- Task directions -
Scan the listing below and copy each line holding the word "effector".

- Source records -
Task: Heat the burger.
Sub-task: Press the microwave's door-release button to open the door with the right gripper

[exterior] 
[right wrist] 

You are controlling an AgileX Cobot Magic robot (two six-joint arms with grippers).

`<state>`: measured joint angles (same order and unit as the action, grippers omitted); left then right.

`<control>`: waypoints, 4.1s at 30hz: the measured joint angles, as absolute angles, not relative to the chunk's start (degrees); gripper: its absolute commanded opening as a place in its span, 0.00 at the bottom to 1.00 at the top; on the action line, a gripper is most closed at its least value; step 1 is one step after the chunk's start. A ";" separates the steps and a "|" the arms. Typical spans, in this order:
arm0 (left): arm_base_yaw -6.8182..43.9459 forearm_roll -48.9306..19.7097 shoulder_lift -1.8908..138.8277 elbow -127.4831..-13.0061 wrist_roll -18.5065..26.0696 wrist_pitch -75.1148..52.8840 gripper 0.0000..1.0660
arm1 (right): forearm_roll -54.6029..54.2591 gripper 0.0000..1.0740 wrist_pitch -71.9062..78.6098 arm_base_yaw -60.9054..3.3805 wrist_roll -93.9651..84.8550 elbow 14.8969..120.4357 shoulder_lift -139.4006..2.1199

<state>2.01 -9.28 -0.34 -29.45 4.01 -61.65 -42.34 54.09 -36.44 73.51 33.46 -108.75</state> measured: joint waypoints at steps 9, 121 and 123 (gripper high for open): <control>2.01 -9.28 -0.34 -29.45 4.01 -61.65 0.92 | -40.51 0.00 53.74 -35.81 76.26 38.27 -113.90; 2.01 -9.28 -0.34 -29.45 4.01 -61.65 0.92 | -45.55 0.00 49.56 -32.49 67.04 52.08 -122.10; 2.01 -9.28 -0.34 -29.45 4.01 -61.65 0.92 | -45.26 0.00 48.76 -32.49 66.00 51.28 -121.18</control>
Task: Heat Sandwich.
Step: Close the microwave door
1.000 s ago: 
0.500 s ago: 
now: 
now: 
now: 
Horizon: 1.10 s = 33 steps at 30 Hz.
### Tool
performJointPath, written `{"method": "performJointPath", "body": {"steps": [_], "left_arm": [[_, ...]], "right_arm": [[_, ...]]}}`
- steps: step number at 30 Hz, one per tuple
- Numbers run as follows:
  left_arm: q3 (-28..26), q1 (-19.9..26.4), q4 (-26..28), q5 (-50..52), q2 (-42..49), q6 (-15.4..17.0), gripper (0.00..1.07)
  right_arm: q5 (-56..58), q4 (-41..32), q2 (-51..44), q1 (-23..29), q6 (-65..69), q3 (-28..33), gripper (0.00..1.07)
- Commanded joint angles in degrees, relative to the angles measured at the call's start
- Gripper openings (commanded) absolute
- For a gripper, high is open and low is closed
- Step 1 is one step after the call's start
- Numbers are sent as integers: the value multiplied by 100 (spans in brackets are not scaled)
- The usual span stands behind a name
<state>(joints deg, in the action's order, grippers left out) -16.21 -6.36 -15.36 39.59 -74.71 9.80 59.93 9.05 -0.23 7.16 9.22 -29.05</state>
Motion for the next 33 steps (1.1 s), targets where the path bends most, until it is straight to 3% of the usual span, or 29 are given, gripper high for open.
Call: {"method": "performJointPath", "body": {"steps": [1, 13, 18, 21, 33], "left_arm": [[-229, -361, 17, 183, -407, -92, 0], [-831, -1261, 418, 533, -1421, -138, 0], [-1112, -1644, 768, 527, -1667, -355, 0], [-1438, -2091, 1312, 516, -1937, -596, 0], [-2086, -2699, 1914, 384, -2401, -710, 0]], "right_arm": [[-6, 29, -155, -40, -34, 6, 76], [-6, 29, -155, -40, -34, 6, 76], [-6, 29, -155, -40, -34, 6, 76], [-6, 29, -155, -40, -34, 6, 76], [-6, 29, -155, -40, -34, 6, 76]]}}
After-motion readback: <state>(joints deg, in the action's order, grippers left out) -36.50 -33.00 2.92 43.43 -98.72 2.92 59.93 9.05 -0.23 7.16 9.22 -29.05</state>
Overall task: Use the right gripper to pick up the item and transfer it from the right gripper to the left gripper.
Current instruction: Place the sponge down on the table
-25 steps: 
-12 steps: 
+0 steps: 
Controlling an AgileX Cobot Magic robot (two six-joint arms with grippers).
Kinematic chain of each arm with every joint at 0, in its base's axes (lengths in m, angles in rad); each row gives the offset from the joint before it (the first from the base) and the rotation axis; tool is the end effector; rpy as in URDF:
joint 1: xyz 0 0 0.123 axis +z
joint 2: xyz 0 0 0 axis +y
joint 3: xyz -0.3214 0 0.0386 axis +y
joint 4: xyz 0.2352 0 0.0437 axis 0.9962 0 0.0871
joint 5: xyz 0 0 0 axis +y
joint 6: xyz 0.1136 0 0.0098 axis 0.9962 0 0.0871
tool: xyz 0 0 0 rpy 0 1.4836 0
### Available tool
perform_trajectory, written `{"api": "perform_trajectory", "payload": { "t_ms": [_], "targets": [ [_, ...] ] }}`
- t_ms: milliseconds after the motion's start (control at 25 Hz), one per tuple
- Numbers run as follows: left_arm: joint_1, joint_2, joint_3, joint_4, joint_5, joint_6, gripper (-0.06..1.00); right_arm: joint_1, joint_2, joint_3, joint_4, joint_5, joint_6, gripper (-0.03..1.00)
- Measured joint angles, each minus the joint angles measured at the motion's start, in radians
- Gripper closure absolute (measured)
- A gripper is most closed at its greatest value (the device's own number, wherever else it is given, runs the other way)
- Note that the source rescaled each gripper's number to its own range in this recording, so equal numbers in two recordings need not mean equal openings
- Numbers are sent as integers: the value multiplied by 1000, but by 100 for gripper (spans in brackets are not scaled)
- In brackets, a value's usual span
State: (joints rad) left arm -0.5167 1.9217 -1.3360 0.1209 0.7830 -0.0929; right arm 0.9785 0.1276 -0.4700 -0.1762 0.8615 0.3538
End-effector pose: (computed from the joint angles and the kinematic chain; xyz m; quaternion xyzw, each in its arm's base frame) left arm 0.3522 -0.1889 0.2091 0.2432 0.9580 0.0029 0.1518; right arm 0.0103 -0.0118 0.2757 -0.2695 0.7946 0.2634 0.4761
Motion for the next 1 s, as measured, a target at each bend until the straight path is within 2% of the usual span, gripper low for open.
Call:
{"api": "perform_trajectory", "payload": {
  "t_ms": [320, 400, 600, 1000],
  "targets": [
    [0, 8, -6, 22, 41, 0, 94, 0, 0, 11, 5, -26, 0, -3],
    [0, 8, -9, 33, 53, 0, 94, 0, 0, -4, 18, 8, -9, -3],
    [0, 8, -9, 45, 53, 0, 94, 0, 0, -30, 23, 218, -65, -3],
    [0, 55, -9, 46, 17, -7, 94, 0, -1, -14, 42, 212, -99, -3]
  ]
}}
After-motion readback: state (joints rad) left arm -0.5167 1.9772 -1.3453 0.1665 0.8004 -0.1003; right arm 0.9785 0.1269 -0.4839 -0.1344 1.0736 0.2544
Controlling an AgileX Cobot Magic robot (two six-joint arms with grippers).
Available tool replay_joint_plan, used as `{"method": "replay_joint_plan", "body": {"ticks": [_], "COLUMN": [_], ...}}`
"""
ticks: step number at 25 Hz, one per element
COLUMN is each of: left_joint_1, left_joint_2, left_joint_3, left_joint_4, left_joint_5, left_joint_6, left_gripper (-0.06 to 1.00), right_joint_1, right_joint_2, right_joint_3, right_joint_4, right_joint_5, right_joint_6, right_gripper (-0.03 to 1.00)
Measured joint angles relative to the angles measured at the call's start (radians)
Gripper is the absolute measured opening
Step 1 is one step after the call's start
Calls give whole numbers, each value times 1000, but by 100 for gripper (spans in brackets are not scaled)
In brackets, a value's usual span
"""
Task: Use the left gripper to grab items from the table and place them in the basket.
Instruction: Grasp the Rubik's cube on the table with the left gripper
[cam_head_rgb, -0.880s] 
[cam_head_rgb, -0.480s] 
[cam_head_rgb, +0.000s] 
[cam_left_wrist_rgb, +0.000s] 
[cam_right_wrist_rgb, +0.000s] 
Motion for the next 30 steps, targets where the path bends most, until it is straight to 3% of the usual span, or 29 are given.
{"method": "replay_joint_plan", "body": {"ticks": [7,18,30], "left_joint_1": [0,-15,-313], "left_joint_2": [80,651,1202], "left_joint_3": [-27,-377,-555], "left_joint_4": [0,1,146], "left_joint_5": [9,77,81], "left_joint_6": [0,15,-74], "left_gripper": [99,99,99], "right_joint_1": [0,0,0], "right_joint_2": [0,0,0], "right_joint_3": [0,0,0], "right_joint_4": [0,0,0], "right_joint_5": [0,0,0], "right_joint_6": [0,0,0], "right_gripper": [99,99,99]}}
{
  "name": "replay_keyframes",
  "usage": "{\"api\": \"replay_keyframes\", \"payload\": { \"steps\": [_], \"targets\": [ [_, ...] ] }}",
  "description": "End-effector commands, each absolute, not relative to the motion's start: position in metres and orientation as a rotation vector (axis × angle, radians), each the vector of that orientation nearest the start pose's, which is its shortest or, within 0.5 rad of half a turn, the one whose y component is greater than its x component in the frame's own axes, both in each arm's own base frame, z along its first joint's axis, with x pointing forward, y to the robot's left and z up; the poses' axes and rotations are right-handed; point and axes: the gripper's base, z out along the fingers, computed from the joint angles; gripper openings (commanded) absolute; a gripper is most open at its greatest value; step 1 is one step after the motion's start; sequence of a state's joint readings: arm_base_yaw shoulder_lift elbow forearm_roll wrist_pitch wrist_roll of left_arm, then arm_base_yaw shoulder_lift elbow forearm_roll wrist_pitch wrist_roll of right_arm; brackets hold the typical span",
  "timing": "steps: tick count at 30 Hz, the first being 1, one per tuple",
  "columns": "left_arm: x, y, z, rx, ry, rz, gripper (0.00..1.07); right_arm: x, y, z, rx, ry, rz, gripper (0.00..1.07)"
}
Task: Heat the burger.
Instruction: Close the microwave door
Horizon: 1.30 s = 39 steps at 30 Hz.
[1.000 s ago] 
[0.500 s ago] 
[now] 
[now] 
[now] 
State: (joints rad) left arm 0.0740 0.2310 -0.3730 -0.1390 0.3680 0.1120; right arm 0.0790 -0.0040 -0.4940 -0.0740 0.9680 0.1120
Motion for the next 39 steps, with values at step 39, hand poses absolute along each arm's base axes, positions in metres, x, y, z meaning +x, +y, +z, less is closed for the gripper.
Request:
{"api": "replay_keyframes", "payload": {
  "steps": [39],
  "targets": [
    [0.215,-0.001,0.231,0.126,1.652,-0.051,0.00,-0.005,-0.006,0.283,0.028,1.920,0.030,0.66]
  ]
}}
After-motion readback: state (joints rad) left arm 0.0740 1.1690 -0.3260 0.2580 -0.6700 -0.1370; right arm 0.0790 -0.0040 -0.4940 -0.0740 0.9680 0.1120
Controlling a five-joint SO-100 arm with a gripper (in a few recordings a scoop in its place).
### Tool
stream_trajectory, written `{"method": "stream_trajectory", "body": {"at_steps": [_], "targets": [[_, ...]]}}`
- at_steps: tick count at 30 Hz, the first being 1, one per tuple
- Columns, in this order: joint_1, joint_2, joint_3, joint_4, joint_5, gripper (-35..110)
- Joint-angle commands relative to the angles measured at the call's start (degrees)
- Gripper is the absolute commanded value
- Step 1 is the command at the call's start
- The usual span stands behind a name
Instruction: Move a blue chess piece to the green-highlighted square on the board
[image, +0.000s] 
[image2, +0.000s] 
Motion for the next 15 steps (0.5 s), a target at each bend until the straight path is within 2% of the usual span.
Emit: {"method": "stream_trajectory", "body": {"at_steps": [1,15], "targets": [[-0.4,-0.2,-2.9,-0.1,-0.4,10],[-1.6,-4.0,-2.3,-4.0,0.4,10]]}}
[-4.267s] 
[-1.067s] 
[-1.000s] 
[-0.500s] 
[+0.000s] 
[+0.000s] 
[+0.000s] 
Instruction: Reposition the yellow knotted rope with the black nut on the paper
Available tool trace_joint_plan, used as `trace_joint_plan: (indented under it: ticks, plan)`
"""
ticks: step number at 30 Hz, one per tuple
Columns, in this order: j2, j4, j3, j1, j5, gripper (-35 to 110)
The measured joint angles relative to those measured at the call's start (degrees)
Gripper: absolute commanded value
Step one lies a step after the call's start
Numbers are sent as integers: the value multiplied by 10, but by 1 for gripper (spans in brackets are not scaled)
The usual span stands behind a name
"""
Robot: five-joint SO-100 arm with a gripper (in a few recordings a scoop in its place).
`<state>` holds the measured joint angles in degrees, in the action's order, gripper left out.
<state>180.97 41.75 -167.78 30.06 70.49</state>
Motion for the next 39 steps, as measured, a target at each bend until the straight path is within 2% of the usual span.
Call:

- Answer below -
Kinematic chain of each arm with every joint at 0, in its base's axes (lengths in m, angles in rad); each row gives the offset from the joint before it (the first from the base) and the rotation axis; tool is the end effector; rpy as in URDF:
End-effector pose: (computed from the joint angles and the kinematic chain; xyz m; quaternion xyzw, each in its arm's base frame) left arm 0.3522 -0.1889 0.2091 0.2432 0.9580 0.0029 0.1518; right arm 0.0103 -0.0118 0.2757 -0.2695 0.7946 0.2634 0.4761
  "description": "End-effector commands, each absolute, not relative to the motion's start: position in metres and orientation as a rotation vector (axis × angle, radians), each the vector of that orientation nearest the start pose's, which is its shortest or, within 0.5 rad of half a turn, the one whose y component is greater than its x component in the frame's own axes, both in each arm's own base frame, z along its first joint's axis, with x pointing forward, y to the robot's left and z up; the poses' axes and rotations are right-handed; point and axes: the gripper's base, z out along the fingers, computed from the joint angles; gripper openings (commanded) absolute; a gripper is most open at its greatest value; step 1 is one step after the motion's start; sequence of a state's joint readings: arm_base_yaw shoulder_lift elbow forearm_roll wrist_pitch wrist_roll of left_arm, then arm_base_yaw shoulder_lift elbow forearm_roll wrist_pitch wrist_roll of right_arm; brackets hold the typical span",

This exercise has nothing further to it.